:: TASK DETAILS ::
Within the data that follows, set down exactly the lines from the one containing "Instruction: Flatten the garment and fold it" through the one containing "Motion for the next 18", both ends included.

:: Source records ::

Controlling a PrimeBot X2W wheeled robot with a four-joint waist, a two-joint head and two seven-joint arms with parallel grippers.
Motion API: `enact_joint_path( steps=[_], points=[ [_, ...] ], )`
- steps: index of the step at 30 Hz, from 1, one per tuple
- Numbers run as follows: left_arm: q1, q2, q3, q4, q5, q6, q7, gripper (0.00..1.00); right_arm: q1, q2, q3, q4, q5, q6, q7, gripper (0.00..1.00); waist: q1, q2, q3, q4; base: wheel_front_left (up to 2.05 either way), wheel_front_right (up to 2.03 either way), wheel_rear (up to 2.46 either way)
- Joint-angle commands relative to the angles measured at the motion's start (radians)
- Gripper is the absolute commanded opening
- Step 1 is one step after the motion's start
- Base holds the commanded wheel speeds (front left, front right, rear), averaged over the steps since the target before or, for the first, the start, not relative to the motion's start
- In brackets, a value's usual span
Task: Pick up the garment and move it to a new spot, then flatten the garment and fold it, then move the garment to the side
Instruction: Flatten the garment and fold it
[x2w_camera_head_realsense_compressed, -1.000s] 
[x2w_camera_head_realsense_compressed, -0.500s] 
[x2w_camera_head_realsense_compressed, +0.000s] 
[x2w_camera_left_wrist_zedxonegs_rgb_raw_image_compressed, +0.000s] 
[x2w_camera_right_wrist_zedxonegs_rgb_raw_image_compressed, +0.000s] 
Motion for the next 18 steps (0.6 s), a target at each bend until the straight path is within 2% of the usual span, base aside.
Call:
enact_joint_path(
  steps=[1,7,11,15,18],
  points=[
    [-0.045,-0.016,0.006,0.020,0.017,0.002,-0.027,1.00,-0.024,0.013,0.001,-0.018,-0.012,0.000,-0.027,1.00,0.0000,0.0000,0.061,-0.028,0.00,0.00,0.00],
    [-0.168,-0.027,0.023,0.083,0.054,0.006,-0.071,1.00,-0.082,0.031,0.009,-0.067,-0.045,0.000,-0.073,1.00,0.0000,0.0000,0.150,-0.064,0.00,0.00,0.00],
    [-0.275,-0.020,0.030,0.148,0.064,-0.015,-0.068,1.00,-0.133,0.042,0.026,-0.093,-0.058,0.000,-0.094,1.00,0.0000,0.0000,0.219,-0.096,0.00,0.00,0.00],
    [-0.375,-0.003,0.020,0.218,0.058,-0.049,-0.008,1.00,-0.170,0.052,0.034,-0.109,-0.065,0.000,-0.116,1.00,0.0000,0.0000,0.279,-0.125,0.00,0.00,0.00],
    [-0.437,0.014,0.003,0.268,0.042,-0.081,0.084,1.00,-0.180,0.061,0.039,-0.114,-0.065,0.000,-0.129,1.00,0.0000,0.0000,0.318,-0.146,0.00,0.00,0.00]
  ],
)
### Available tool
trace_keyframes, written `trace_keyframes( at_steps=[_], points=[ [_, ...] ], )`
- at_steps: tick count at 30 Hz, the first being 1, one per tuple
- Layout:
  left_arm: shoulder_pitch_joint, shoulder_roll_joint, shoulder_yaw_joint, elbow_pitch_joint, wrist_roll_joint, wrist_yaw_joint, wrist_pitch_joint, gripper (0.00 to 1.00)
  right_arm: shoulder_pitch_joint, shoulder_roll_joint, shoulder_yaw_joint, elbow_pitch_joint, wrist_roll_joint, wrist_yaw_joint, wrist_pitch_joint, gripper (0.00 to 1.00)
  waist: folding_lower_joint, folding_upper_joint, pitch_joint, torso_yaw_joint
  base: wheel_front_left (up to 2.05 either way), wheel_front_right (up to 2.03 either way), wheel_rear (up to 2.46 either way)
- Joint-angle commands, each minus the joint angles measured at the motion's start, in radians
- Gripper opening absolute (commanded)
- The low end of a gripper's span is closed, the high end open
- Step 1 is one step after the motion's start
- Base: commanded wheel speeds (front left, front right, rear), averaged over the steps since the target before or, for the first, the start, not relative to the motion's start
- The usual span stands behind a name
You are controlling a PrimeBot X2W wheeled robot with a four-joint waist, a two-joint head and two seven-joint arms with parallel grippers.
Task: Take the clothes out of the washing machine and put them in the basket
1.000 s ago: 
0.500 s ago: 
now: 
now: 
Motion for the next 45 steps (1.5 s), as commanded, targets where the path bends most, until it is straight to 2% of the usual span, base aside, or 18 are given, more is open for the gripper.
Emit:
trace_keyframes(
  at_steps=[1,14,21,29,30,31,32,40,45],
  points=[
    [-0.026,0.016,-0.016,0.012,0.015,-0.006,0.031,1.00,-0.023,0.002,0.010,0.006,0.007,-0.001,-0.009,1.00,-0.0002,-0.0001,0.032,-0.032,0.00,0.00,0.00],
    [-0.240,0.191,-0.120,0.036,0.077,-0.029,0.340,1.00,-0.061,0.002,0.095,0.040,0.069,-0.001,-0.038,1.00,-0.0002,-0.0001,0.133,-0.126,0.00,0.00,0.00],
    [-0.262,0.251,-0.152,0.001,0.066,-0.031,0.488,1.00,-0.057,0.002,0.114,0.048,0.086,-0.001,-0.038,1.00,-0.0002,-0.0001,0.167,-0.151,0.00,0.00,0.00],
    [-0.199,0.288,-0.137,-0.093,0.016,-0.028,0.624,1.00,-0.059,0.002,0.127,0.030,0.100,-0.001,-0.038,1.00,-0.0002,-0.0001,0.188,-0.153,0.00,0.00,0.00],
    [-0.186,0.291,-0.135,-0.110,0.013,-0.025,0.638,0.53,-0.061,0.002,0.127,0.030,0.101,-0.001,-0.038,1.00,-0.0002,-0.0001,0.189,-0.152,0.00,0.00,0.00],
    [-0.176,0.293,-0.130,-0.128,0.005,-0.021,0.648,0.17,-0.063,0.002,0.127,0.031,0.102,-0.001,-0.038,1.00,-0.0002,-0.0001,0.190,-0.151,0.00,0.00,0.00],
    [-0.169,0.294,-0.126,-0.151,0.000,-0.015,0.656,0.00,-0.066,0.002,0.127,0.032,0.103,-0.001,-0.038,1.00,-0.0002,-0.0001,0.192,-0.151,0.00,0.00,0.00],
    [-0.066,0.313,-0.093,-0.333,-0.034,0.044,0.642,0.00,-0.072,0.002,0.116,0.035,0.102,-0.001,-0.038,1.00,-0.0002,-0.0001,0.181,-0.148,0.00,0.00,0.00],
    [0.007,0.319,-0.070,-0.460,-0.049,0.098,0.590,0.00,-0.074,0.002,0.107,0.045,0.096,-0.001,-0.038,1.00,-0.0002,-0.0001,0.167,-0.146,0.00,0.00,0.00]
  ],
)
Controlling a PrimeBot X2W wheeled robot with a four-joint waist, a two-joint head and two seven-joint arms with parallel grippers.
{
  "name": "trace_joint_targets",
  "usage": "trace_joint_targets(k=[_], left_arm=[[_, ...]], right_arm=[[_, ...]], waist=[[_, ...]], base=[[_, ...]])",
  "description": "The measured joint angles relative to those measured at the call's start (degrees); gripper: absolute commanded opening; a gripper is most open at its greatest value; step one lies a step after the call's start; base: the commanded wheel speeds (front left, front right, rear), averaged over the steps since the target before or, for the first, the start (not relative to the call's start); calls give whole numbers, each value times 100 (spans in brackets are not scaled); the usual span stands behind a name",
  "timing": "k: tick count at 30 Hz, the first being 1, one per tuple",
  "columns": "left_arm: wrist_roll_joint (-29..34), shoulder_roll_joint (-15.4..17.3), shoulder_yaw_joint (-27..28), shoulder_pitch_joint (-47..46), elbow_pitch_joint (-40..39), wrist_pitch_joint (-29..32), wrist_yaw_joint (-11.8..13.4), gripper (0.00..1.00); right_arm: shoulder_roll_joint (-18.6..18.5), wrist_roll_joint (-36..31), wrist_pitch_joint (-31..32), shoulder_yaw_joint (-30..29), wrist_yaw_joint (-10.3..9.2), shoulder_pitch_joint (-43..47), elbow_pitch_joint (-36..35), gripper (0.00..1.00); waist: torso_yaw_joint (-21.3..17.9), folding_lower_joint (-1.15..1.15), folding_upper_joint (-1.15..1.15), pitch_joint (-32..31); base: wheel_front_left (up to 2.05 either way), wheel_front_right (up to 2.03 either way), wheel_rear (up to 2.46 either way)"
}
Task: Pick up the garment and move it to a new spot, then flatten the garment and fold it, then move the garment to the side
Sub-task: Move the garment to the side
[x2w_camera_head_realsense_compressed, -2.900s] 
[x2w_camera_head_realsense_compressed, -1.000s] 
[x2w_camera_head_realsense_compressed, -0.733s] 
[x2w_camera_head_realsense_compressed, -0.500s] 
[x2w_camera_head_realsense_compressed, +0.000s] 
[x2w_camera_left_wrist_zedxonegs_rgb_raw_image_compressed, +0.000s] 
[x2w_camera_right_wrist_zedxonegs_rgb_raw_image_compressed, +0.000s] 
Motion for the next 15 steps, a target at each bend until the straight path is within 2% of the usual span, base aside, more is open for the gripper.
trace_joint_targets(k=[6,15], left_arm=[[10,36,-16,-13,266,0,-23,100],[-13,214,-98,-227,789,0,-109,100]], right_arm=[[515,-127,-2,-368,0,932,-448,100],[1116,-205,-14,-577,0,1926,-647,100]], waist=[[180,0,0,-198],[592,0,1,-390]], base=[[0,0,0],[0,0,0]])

:: SOLUTION ::
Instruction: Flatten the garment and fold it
[x2w_camera_head_realsense_compressed, -1.000s] 
[x2w_camera_head_realsense_compressed, -0.500s] 
[x2w_camera_head_realsense_compressed, +0.000s] 
[x2w_camera_left_wrist_zedxonegs_rgb_raw_image_compressed, +0.000s] 
[x2w_camera_right_wrist_zedxonegs_rgb_raw_image_compressed, +0.000s] 
Motion for the next 18 steps (0.6 s), a target at each bend until the straight path is within 2% of the usual span, base aside.

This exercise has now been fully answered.